By the time you use your pendulum daily or even several times a day, you will have acquired one that appeals to you—a jeweled watch fob, perhaps, a gold cross, or an amethyst carved and shaped into a fine point—and you’ll ask your questions and receive responses swift as thought: no one could imagine what you’ve done. But until that time and while you are learning, I suggest that each time you pick up your pendulum, you ask it for permission to work with you. Each time ask it to show you Yes and No. (There’s no point misreading the message from your higher senses).
Each time ask it three questions: Could I ask you about X? Should I ask about X? And finally, May I ask?
If you receive a deliberate “Yes” for each of the three, then boldly form your questions. You can also use the pendulum for long-sighted, farsighted information.
Your questions may be as important as whether to quit your job or change your daughter’s school. Or they may be as silly as whether your husband, who is traveling, is still asleep or if he can be phoned. Let’s say you’ve planned to meet a friend in a café and you forgot to confirm. Will he be there? Ask your pendulum. It will tell you. (You could also call on your cell phone, I agree.)
I used to dislike pendulum dowsing simply because I could make the pendant give any answer that I chose! But once you learn to empty yourself of desire for an outcome the pendulum becomes another useful tool.
The Ethics of Dowsing
Never use your pendulum in a public space, like a subway or business meeting, where strangers can see you. (Of course, if you are participating in a psychic circle or using it to give a reading on behalf of someone else, that’s another story.)

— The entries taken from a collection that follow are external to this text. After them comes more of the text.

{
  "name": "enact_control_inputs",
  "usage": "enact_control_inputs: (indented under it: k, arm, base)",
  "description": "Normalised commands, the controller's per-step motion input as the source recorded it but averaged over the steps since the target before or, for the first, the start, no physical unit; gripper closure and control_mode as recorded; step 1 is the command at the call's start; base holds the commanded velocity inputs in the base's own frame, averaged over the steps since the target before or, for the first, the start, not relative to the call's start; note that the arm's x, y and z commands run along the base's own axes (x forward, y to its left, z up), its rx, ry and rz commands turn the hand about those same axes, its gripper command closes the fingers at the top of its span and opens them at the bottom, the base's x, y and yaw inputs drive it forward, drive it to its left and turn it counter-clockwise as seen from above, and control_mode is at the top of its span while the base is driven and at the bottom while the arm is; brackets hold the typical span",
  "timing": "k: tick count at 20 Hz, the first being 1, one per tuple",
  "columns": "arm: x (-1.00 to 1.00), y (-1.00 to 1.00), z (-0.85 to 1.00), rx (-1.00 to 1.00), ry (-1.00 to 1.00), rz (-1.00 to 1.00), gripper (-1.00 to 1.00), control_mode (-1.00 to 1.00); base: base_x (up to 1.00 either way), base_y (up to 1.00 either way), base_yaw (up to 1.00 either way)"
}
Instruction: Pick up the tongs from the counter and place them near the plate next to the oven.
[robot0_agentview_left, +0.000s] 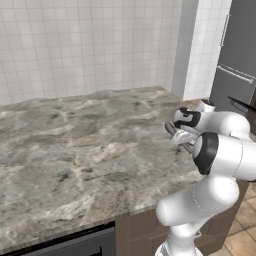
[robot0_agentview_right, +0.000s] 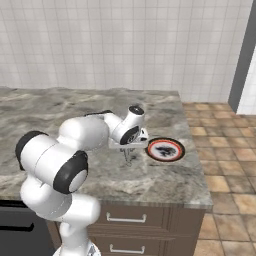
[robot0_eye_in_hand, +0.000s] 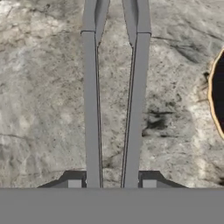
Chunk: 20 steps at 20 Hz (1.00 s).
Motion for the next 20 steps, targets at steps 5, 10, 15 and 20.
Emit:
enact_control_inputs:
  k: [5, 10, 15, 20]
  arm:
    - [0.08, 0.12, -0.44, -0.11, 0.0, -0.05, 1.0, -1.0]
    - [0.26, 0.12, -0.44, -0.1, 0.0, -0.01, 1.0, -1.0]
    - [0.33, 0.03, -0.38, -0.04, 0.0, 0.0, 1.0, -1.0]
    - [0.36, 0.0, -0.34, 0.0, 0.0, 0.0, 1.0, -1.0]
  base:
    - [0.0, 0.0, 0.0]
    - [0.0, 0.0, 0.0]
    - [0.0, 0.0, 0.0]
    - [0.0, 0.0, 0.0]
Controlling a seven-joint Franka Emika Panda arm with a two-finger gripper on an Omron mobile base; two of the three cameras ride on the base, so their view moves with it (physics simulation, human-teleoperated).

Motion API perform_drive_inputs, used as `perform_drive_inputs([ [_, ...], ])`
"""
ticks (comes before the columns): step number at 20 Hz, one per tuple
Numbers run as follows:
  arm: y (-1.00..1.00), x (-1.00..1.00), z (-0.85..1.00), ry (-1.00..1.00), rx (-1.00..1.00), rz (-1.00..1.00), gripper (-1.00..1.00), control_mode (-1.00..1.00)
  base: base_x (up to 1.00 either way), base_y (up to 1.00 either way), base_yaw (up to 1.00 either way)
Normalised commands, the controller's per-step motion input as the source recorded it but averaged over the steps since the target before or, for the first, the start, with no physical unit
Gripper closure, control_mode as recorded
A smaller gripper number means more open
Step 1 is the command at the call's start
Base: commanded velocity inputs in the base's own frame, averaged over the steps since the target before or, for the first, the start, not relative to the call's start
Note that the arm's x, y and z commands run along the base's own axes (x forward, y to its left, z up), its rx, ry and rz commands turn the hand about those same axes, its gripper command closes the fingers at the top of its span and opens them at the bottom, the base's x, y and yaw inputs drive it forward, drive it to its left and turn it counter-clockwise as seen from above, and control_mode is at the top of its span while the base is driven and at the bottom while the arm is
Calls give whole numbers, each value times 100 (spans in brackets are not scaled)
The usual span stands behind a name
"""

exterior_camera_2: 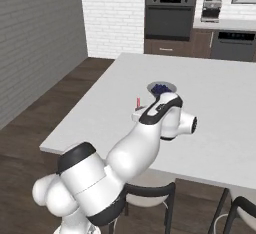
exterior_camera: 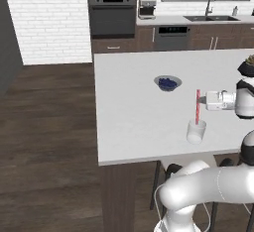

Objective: Take a straw from the drawer in front and place it inside the glass cup on the dining counter.

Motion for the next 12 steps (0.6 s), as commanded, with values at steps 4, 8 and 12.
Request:
perform_drive_inputs([
  [4,0,45,-23,0,0,0,100,-100,0,0,0],
  [8,-13,33,-28,0,0,0,100,-100,0,0,0],
  [12,-20,23,-27,0,0,0,100,-100,0,0,0],
])
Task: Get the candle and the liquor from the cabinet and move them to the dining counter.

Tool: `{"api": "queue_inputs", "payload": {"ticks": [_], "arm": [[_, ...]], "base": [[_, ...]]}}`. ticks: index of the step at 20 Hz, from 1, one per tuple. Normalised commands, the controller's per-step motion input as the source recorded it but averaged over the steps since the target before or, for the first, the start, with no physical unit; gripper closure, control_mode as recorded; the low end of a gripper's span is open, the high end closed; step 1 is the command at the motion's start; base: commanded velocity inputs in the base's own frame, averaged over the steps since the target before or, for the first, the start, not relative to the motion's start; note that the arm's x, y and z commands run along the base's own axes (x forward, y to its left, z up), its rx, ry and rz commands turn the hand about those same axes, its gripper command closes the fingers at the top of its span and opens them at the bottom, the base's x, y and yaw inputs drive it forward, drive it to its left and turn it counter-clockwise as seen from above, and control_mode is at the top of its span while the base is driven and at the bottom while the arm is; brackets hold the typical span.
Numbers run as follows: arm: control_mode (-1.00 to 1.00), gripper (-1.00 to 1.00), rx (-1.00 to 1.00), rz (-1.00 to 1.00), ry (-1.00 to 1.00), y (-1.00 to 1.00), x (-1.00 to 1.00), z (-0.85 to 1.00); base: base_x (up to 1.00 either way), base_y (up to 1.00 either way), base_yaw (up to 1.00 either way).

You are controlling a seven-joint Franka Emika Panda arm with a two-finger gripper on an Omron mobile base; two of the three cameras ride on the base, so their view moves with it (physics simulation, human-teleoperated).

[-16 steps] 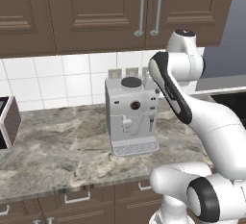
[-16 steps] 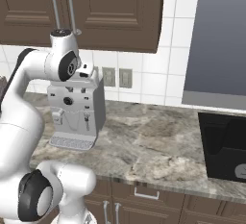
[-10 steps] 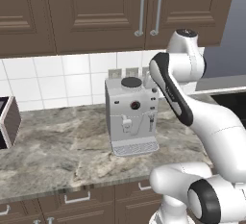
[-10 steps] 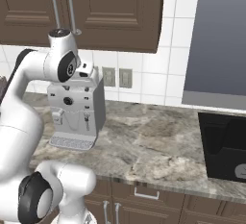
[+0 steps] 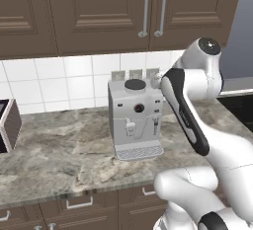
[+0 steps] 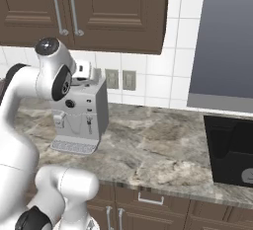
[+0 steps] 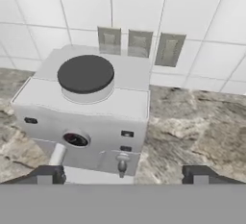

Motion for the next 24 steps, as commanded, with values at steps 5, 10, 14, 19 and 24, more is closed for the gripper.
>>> {"api": "queue_inputs", "payload": {"ticks": [5,10,14,19,24], "arm": [[-1.0,-1.0,0.0,0.04,-0.32,0.0,-0.01,0.39],[-1.0,-1.0,0.0,0.03,-0.28,0.0,0.0,0.27],[-1.0,-1.0,0.0,0.01,-0.23,0.0,0.0,0.29],[-1.0,-1.0,0.0,0.0,-0.19,0.01,0.01,0.35],[-1.0,-1.0,0.0,0.0,-0.18,0.0,0.0,0.41]], "base": [[0.0,0.0,0.0],[0.0,0.0,0.0],[0.0,0.0,0.0],[0.0,0.0,0.0],[0.0,0.0,0.0]]}}
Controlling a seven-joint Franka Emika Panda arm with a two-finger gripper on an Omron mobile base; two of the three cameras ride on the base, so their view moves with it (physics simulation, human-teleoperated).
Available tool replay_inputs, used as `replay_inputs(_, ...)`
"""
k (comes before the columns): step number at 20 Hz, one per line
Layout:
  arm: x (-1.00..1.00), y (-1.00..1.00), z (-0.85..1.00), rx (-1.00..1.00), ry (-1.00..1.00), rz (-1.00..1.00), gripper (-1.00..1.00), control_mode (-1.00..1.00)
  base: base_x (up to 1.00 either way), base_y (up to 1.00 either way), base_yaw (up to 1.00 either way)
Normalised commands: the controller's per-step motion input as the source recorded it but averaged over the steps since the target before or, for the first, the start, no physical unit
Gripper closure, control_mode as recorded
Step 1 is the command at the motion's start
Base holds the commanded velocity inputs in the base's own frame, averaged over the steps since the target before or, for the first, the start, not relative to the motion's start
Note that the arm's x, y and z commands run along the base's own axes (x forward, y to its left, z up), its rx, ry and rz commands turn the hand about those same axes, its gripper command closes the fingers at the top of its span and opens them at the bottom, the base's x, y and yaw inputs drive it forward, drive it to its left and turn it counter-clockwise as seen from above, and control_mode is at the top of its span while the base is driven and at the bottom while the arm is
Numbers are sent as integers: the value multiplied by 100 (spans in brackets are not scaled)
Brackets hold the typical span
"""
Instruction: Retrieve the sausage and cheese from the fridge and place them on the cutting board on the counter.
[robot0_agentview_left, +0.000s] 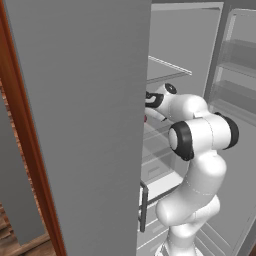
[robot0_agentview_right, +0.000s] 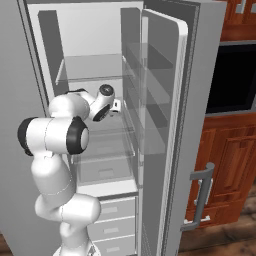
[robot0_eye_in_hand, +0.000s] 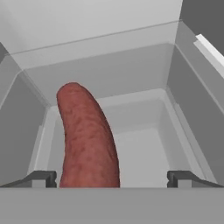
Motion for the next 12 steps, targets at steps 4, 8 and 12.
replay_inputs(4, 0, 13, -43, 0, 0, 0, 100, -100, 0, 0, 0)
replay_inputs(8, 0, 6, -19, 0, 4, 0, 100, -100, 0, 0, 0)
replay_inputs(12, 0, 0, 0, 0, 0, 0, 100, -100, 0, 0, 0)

There are several reasons. First, someone may be tempted maliciously to deflect it by sending it a contradictory thought (psychokinesis), and don’t imagine that the pendulum won’t respond. Or, someone could unconsciously interfere merely by the strength of his or her energy field, and torque your answer like a compass needle shifted from true north.
But second, it’s not respectful of either the pendulum or the people around you.
Keep your pendulum in a pure and private place. Treasure it.
Remember that the pendulum, like a crystal ball or the tarot, is nothing but a tool. As you become adept, you may set it aside. You’ll scry with your perfected intuition. The answer comes instantly without the tool. Even then, however, if you’ve been ill or thrown off center by an unexpected blow, you may wish to revert to the pendulum. If you haven’t used it in a while, remember to begin each time afresh, asking it for Yes and No.